§ Problem details
Could you set down exactly the lines of the data below, starting at the one that holds "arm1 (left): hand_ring" and ending at the one that holds "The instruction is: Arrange", both included, and only those?

Extracted records
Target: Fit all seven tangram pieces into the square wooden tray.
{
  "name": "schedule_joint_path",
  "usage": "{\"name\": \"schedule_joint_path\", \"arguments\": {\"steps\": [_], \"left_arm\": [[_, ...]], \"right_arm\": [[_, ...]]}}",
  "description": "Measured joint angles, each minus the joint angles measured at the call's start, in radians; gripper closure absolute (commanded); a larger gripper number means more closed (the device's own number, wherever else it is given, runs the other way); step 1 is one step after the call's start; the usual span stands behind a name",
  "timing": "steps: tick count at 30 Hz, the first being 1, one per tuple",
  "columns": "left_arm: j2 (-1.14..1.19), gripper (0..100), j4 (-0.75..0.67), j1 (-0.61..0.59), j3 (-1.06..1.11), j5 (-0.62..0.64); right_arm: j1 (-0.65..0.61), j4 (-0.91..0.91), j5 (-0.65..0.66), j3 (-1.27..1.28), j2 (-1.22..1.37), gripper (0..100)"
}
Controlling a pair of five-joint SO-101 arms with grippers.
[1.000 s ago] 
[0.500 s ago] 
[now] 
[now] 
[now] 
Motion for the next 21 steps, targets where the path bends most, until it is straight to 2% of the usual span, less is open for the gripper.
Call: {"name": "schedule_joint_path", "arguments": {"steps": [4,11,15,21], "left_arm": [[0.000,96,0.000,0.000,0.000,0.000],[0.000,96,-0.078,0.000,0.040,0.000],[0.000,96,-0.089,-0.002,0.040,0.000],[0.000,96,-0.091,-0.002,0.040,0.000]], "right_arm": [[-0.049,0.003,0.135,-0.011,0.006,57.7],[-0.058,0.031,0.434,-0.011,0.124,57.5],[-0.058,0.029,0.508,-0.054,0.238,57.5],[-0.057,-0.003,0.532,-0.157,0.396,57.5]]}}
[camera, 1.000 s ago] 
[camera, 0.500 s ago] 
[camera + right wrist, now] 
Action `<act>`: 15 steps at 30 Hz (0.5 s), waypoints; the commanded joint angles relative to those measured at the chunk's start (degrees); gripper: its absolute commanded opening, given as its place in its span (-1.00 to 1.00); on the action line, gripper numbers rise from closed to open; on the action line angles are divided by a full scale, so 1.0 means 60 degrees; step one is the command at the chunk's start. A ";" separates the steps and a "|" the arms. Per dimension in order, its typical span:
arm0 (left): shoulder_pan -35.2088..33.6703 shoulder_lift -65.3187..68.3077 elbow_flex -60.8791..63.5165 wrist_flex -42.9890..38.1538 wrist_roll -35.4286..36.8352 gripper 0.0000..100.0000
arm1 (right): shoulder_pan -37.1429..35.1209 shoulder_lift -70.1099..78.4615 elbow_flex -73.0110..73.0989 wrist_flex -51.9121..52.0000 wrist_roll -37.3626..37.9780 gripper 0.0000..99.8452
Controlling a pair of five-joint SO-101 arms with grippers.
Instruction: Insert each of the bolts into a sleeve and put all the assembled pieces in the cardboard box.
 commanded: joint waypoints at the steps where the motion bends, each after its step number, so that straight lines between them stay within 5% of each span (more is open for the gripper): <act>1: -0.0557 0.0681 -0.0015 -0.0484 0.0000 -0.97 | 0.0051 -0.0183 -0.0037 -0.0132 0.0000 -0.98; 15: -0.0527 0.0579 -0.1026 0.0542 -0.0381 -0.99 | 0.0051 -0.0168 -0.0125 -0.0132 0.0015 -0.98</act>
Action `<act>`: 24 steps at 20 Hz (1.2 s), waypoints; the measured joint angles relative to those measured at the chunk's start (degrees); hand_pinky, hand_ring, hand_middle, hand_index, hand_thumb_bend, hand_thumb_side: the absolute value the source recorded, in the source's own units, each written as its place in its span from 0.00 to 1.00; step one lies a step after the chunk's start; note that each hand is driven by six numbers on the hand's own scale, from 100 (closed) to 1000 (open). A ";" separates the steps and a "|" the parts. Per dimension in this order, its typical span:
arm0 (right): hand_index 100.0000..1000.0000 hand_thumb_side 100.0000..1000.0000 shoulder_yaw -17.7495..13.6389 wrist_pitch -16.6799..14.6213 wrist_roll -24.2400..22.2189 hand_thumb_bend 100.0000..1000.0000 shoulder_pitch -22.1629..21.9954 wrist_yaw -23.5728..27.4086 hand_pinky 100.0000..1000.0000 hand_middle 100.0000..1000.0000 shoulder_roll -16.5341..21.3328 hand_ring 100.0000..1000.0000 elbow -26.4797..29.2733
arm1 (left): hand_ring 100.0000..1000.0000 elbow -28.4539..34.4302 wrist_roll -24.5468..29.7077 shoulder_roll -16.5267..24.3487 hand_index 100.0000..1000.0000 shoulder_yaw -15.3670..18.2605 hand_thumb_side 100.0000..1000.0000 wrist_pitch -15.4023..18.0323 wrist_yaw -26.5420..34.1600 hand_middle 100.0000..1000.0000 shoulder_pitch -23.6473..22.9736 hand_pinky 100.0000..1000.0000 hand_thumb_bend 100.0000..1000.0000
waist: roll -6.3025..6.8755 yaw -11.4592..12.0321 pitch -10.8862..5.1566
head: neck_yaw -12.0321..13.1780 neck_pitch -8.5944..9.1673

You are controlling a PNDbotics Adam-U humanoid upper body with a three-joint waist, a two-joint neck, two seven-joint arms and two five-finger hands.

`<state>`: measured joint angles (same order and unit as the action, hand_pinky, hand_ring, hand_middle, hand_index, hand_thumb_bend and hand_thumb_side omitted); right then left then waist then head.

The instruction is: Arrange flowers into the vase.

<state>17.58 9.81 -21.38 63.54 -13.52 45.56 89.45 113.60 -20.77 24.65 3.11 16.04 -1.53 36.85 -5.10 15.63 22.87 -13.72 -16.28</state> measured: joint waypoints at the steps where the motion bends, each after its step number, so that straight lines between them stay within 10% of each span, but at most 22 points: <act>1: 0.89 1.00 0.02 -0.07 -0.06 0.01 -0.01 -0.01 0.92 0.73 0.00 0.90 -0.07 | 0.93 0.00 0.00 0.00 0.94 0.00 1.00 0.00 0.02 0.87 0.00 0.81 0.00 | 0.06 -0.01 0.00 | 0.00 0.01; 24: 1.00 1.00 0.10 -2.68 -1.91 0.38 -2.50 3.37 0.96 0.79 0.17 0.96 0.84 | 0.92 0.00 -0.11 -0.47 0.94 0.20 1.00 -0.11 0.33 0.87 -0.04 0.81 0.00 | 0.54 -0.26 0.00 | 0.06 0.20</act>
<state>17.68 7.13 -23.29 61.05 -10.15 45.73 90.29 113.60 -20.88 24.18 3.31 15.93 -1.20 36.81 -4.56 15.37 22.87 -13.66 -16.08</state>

§ Answer to this problem
arm1 (left): hand_ring 100.0000..1000.0000 elbow -28.4539..34.4302 wrist_roll -24.5468..29.7077 shoulder_roll -16.5267..24.3487 hand_index 100.0000..1000.0000 shoulder_yaw -15.3670..18.2605 hand_thumb_side 100.0000..1000.0000 wrist_pitch -15.4023..18.0323 wrist_yaw -26.5420..34.1600 hand_middle 100.0000..1000.0000 shoulder_pitch -23.6473..22.9736 hand_pinky 100.0000..1000.0000 hand_thumb_bend 100.0000..1000.0000
waist: roll -6.3025..6.8755 yaw -11.4592..12.0321 pitch -10.8862..5.1566
head: neck_yaw -12.0321..13.1780 neck_pitch -8.5944..9.1673

You are controlling a PNDbotics Adam-U humanoid upper body with a three-joint waist, a two-joint neck, two seven-joint arms and two five-finger hands.

`<state>`: measured joint angles (same order and unit as the action, hand_pinky, hand_ring, hand_middle, hand_index, hand_thumb_bend and hand_thumb_side omitted); right then left then waist then head.

The instruction is: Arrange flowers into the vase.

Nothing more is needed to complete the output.